▶ AVAILABLE DATA:
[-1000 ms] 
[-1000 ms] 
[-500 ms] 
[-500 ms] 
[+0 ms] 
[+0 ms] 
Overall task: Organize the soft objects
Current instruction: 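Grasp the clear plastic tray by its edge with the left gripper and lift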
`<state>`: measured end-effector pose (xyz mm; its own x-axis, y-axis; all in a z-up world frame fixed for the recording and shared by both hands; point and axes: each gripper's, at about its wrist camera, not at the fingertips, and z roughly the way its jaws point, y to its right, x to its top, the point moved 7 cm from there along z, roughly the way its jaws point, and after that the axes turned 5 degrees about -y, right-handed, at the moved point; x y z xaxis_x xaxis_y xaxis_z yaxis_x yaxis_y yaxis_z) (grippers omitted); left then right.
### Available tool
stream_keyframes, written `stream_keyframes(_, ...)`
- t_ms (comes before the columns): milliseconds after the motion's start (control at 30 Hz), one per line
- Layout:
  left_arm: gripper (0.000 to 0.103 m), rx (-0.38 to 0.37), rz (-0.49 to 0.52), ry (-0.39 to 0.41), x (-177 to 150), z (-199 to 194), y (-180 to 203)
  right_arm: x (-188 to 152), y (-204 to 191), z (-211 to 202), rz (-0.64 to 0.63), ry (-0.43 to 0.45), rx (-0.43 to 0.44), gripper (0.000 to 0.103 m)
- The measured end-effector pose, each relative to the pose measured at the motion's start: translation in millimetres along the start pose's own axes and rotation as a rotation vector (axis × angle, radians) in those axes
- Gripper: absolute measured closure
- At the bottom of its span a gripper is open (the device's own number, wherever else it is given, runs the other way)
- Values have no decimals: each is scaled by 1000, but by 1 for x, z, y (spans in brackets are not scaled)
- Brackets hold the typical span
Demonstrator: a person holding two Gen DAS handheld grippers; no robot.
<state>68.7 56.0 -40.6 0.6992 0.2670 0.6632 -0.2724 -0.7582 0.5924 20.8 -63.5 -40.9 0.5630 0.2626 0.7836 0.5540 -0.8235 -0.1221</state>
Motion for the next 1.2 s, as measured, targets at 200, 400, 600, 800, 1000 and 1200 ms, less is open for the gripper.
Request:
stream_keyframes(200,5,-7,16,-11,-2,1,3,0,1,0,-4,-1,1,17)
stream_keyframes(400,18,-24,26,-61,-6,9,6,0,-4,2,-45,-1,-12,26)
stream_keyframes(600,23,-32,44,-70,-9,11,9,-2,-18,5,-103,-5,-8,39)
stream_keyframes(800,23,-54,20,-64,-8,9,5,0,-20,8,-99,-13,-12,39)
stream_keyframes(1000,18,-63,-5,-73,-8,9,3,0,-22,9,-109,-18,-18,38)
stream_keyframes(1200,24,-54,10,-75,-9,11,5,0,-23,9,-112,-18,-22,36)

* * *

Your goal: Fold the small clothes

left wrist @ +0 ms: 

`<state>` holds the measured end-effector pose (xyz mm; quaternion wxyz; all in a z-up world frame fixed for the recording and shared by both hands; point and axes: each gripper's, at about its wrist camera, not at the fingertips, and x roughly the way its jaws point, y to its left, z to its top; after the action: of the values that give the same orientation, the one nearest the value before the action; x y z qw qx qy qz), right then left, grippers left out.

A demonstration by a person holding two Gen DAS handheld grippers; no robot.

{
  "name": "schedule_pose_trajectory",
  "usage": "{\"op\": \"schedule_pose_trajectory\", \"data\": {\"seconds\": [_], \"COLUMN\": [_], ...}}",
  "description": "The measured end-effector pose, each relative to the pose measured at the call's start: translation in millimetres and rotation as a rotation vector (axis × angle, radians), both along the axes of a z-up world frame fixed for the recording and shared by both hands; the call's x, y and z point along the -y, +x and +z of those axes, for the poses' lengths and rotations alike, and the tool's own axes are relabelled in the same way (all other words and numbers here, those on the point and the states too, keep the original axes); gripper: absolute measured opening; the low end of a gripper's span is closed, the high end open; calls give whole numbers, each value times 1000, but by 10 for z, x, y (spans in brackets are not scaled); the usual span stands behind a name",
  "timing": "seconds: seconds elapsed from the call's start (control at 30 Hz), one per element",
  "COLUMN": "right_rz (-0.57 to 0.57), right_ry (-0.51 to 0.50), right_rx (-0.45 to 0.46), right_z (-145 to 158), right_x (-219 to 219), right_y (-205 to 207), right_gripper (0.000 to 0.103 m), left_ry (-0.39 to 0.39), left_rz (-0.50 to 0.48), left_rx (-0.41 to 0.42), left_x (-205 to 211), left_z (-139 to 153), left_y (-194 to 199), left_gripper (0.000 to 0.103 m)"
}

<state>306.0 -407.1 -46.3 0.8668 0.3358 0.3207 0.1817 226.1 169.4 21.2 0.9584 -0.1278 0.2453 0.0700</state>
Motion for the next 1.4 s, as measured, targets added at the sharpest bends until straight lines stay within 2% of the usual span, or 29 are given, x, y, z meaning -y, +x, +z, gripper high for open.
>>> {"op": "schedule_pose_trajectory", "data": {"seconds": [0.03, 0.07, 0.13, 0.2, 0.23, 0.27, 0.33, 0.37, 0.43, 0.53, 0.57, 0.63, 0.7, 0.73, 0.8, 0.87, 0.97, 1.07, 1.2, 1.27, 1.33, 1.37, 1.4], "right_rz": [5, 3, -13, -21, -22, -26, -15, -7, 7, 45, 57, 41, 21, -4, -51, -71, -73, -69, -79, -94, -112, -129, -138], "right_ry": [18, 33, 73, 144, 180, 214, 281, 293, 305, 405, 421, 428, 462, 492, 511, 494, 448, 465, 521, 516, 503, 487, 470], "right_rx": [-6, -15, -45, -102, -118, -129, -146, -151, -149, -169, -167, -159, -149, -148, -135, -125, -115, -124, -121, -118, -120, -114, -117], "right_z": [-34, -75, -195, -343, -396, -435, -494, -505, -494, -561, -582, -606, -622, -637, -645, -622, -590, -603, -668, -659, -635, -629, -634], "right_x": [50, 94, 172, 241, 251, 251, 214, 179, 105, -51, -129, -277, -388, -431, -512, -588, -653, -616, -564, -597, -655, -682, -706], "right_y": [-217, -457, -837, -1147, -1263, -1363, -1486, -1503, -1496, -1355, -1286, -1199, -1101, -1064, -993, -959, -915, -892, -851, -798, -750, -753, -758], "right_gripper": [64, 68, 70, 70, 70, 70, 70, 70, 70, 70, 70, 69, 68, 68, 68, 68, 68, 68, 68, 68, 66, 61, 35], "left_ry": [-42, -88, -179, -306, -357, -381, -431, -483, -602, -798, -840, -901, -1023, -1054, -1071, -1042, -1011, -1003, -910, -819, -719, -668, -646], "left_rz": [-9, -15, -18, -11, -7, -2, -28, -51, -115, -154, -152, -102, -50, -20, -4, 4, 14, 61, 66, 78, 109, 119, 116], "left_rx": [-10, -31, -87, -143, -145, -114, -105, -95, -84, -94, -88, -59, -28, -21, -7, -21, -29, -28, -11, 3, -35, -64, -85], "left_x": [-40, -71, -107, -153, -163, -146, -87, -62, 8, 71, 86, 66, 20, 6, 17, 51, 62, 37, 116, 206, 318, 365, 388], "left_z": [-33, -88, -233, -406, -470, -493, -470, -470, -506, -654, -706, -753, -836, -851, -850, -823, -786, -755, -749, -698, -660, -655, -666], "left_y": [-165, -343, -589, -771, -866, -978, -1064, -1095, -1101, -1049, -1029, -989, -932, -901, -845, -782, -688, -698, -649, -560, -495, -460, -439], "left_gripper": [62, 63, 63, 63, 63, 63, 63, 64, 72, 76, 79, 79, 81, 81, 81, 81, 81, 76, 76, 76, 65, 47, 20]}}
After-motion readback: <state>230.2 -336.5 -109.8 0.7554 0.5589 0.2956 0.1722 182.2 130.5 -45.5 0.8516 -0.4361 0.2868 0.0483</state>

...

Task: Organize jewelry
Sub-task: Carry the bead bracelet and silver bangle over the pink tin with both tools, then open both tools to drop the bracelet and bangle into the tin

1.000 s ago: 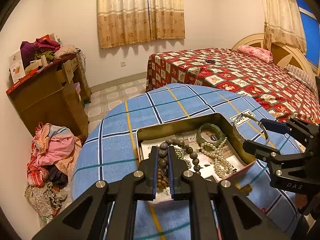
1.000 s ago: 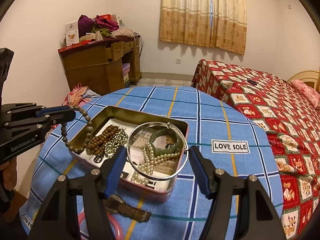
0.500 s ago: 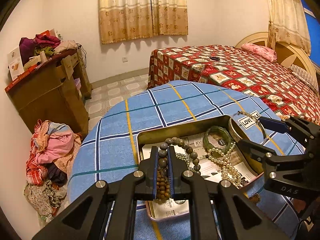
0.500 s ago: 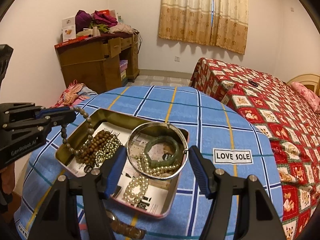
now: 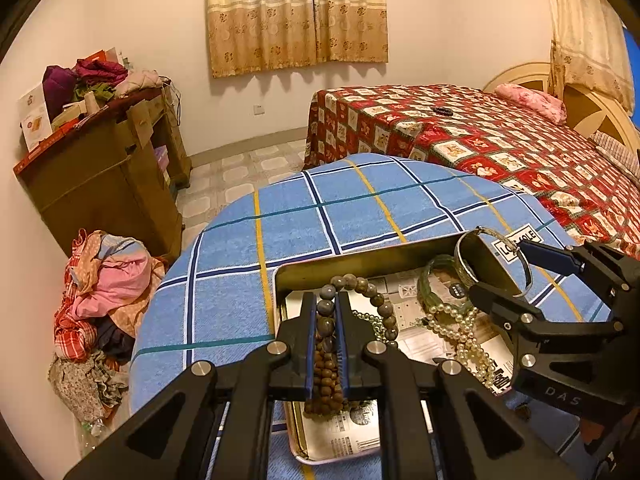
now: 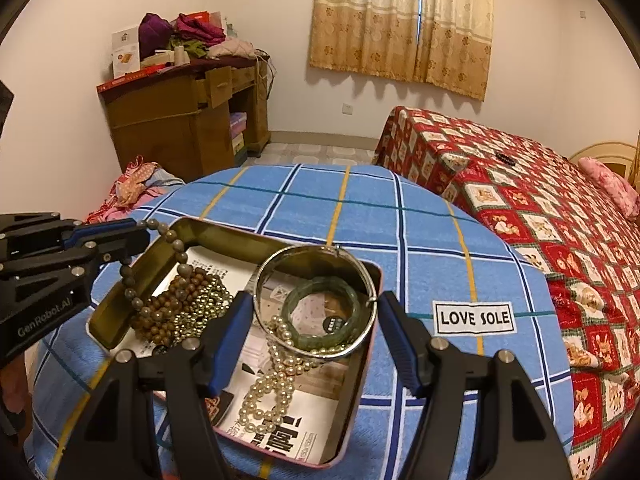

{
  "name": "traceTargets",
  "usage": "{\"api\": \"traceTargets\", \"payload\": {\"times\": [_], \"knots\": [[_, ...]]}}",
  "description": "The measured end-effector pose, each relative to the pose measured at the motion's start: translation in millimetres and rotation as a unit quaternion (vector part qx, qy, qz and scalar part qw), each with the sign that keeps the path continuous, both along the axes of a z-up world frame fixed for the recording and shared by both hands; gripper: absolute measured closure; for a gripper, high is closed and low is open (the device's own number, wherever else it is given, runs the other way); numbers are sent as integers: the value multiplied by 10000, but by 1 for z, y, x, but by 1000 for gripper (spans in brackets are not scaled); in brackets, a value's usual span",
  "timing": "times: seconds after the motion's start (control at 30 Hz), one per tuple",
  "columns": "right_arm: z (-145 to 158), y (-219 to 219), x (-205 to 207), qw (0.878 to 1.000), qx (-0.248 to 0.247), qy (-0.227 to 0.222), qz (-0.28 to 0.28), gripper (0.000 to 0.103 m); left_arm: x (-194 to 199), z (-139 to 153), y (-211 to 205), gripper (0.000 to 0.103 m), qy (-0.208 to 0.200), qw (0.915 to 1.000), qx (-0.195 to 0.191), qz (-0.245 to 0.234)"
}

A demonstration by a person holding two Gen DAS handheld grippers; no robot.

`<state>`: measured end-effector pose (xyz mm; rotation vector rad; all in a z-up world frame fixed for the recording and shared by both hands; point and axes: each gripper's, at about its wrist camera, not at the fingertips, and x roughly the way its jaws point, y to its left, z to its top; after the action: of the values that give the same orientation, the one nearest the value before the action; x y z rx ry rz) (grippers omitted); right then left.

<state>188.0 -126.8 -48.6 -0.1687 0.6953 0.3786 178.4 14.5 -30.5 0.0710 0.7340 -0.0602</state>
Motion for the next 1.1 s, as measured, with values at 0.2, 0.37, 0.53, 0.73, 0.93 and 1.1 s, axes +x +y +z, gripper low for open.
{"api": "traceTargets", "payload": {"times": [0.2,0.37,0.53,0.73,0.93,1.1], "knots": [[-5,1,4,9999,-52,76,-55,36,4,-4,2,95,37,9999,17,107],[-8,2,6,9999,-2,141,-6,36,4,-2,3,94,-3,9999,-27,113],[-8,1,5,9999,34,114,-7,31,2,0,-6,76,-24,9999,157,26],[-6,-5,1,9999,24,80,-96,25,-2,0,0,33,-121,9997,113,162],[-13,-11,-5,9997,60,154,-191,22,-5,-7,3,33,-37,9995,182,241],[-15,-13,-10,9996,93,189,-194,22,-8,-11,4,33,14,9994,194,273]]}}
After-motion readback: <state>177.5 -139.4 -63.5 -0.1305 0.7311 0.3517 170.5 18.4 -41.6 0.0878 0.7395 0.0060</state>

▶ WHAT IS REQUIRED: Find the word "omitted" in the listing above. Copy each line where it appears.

▶ RESPONSE BELOW:
`<state>`: measured end-effector pose (xyz mm; its own x-axis, y-axis; all in a z-up world frame fixed for the recording and shared by both hands; point and axes: each gripper's, at about its wrist camera, not at the fingertips, and z roughly the way its jaws point, y to its right, x to its top, the point moved 7 cm from there along z, roughly the way its jaws point, and after that the axes turned 5 degrees about -y, right-handed, at the moved point; x y z xaxis_x xaxis_y xaxis_z yaxis_x yaxis_y yaxis_z) (grippers omitted); left then right.
`<state>`: measured end-effector pose (xyz mm; rotation vector rad; all in a z-up world frame fixed for the recording and shared by both hands; point and axes: each gripper's, at about its wrist camera, not at the fingertips, and x roughly the way its jaws point, y to its left, z to its top; after the action: of the values that give the same orientation, the one nearest the value before the action; x y z rx ry rz) (grippers omitted); right then left.

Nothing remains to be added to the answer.